On December 19th a 22-year-old Youtuber launched a burger concept in 300 locations across the United States.

I only mention this story because I know a lot of people following this newsletter sell food products on Amazon and are always considering new ways to grow their brand.

Jimmy spent less than a minute pitching the concept at the end of his most recent video (at the time of writing this, that video has 26 million views). 

Of course, it would be next to impossible to launch that many restaurants simultaneously, so instead, what he did was launch an app and sell exclusively through delivery services. 

The app is a great proxy to the amount of influence this creator has because it instantly shot to the top spot on the iTunes app store. (A feat that requires 40-50k downloads per day.)

What’s unique about this story is the marketplace powering his launch.

Influencer marketing as we know it typically means someone famous getting compensated directly for sharing a product with their audience, by the person or company who owns that product.

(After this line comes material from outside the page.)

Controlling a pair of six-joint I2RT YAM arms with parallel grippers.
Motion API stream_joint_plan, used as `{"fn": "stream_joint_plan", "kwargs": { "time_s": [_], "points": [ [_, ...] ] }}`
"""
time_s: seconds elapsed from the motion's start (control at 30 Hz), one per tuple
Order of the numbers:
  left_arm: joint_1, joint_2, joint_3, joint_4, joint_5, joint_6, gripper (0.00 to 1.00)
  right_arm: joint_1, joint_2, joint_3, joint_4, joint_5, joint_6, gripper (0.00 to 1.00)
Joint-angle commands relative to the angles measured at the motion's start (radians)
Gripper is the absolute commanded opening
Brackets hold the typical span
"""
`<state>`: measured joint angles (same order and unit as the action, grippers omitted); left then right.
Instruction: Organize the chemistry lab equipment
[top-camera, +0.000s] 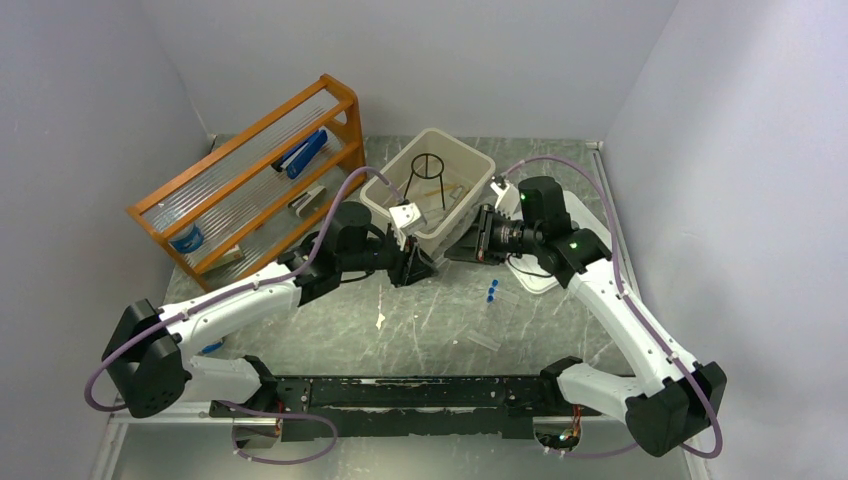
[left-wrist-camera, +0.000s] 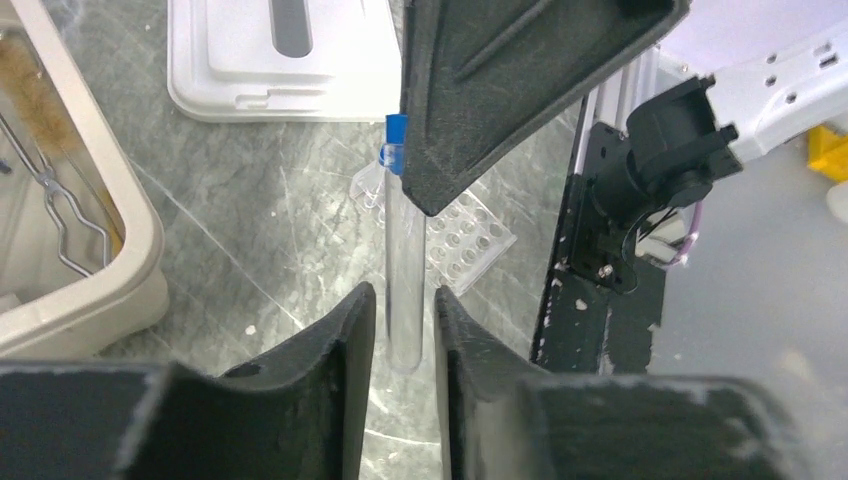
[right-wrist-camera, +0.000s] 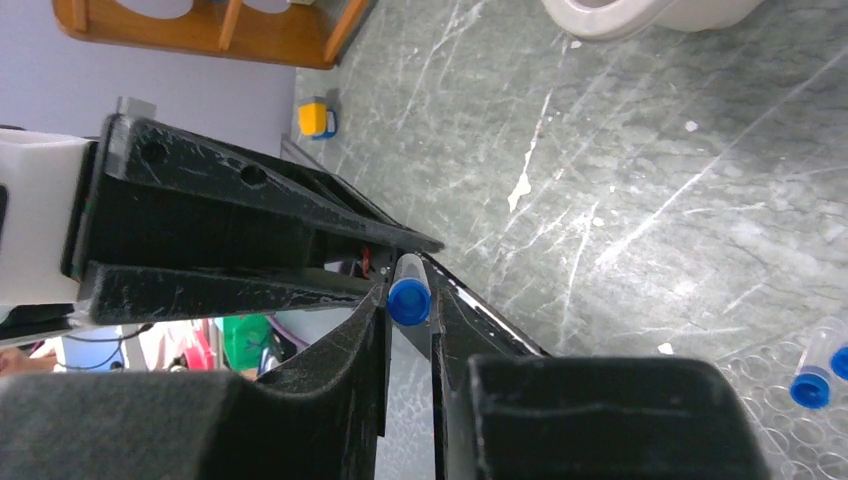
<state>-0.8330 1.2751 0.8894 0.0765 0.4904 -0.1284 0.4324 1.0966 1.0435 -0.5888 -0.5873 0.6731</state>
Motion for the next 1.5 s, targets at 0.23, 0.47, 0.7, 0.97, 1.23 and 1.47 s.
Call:
{"fn": "stream_joint_plan", "kwargs": {
  "time_s": [0.23, 0.47, 0.7, 0.97, 1.23, 1.47],
  "points": [
    [0.006, -0.053, 0.085, -0.138, -0.400, -0.078, 0.71, -0.006, -0.027, 0.040, -0.207, 0.485, -0.152, 0.13],
    [0.026, -0.122, 0.110, -0.256, -0.696, -0.190, 0.75, 0.222, -0.064, 0.036, -0.268, 0.839, -0.001, 0.13],
    [0.179, -0.156, 0.114, -0.344, -0.711, -0.292, 0.76, 0.528, 0.033, 0.067, -0.449, 1.198, 0.258, 0.11],
    [0.272, -0.149, 0.092, -0.362, -0.644, -0.317, 0.75, 0.639, 0.129, -0.005, -0.522, 1.334, 0.428, 0.10],
    [0.281, -0.130, 0.081, -0.357, -0.655, -0.316, 0.75, 0.686, 0.148, -0.083, -0.515, 1.380, 0.503, 0.09],
    [0.288, -0.115, 0.074, -0.349, -0.633, -0.318, 0.75, 0.686, 0.138, -0.161, -0.420, 1.388, 0.483, 0.09]
  ]
}}
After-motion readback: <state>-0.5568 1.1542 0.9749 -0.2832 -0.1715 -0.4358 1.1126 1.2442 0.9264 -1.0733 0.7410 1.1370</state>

For example, Sour Strips pays popular Instagrammers to post about their candy. 

Instead, what’s really happening behind the scenes of this Burger concept is a business called Virtual Dining Concepts is striking deals with influencers and working with their own chefs to create unique, easy to replicate food concepts. 

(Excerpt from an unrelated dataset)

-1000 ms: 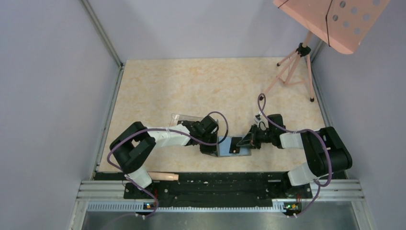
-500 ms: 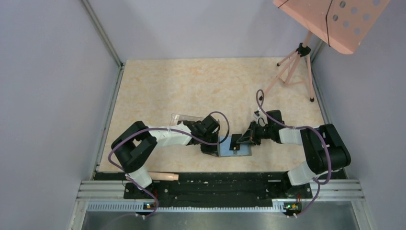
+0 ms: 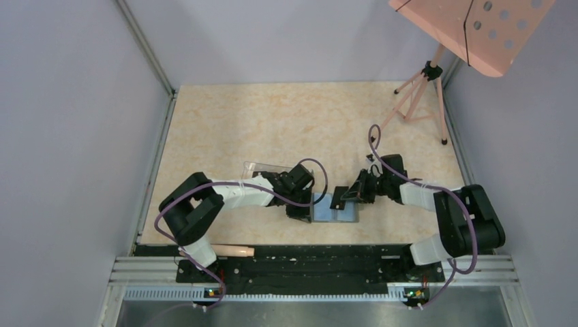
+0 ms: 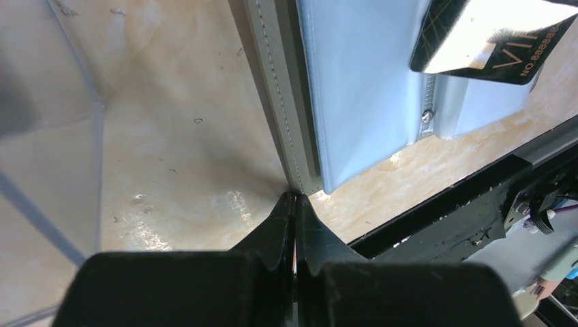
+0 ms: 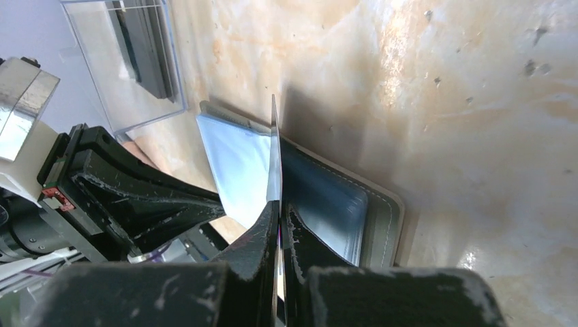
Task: Put the credit cards into the card holder
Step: Insert the credit card into the card holder.
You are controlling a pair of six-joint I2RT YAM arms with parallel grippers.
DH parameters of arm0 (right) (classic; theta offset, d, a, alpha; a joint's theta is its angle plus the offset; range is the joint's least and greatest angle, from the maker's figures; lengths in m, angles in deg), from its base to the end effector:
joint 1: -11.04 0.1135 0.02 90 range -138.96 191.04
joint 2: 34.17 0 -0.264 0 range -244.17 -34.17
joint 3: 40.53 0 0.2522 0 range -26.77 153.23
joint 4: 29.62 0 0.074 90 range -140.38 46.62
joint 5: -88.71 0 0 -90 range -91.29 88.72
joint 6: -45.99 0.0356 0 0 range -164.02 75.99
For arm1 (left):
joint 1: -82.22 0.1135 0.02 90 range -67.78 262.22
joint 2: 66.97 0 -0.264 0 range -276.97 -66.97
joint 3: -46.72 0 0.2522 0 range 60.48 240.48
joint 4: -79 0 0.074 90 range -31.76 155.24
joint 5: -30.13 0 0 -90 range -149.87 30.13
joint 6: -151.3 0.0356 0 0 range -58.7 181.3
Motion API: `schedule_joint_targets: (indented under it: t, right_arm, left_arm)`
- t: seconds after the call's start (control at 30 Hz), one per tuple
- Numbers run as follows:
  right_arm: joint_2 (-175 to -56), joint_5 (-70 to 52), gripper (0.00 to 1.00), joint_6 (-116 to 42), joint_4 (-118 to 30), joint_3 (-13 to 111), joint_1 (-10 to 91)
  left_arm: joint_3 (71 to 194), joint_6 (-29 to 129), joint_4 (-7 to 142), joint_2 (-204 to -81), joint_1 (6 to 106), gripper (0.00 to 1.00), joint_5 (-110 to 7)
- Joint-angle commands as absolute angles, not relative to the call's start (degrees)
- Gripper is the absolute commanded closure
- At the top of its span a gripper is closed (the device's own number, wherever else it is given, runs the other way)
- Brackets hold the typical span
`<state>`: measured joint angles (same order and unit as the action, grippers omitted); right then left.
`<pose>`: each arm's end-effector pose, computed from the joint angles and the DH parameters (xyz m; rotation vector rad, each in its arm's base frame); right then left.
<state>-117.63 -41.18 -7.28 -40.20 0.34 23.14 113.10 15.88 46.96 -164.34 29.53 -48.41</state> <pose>0.2263 0.0719 0.1240 0.2459 2.5888 1.2084 0.1880 -0.2584 0.1484 0.2532 2.8860 -0.7150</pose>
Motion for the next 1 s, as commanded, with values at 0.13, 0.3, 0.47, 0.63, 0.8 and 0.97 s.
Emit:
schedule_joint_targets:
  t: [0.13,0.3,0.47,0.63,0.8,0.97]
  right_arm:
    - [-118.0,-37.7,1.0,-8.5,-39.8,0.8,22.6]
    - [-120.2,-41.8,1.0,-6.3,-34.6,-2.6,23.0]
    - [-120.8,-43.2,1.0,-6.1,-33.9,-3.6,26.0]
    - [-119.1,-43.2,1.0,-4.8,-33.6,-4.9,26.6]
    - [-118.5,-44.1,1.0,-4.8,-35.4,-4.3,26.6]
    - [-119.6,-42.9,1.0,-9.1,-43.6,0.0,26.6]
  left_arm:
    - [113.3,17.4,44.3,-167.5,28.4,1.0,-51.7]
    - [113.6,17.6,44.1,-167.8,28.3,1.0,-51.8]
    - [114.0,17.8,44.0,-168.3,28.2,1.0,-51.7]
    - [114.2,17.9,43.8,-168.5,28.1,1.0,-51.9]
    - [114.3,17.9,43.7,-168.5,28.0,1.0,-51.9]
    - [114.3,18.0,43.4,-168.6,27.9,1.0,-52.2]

There is already Mariah Carey’s Cookies, Tyga’s Chicken Bites, Mario Lopez’s Tortas, and more. 

They then take that concept to casual dining restaurants across the country with underutilized kitchen staff and allow them to fill the supply. 

As consumers, we’ve already seen the idea of capitalizing on underutilized capacity work for many popular marketplaces; Airbnb for our houses, Neighbour for storage, and Hipcamp for camping spots to name a few.

To expand on that idea for you and your brand, maybe there is an opportunity for you to white label “drops” or different celebrity concepts 

Maybe you don’t even have a food brand but you own the infrastructure of another product development business, can you pitch celebrities on a new product concept if you got similar business owners on board in different cities? 

If nothing else, this story should emphasize that all the leverage eventually accrues to whoever owns the attention and relationship with the customer NOT who has the best product.

With that in mind, I would encourage you to take a look at your customer experience roadmap for 2021 and start planning ways to make it more personal.